* Brief *
Output the material exactly, line by line.

* Supplied information *
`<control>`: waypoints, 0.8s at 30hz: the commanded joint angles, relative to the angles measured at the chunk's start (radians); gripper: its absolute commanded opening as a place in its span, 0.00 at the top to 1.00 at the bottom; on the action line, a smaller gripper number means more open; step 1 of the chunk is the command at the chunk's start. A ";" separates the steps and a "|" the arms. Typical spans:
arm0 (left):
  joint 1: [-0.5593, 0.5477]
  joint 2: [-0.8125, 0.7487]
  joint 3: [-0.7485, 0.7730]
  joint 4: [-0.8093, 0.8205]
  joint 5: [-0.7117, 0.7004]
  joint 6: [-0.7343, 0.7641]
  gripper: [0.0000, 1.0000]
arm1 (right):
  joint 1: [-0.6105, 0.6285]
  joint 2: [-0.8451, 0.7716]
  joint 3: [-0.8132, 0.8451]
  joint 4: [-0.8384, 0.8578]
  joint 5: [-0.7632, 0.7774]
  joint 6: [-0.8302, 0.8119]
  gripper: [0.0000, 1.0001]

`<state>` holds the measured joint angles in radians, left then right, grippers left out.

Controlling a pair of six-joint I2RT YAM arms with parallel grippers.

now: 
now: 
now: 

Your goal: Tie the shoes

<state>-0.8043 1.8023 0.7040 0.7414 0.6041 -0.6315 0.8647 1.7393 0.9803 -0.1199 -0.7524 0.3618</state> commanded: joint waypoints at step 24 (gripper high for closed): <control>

* Exercise answer *
`<control>`: waypoints, 0.8s at 30hz: the commanded joint angles, relative to the angles measured at the chunk's start (radians); gripper: its absolute commanded opening as a place in its span, 0.00 at the top to 1.00 at the bottom; on the action line, a smaller gripper number means more open; step 1 of the chunk is the command at the chunk's start. A ";" separates the steps and a "|" the arms. Typical spans:
arm0 (left):
  joint 1: [-0.5593, 0.5477]
  joint 2: [-0.8125, 0.7487]
  joint 3: [-0.7485, 0.7730]
  joint 4: [-0.8093, 0.8205]
  joint 5: [-0.7117, 0.7004]
  joint 6: [-0.7343, 0.7641]
  gripper: [0.0000, 1.0000]
arm1 (right):
  joint 1: [-0.6105, 0.6285]
  joint 2: [-0.8451, 0.7716]
  joint 3: [-0.8132, 0.8451]
  joint 4: [-0.8384, 0.8578]
  joint 5: [-0.7632, 0.7774]
  joint 6: [-0.8302, 0.8119]
  gripper: [0.0000, 1.0001]

`<state>` holds the measured joint angles in radians, left then right, grippers left out.

Controlling a pair of six-joint I2RT YAM arms with parallel grippers.

now: 
now: 
now: 

Your goal: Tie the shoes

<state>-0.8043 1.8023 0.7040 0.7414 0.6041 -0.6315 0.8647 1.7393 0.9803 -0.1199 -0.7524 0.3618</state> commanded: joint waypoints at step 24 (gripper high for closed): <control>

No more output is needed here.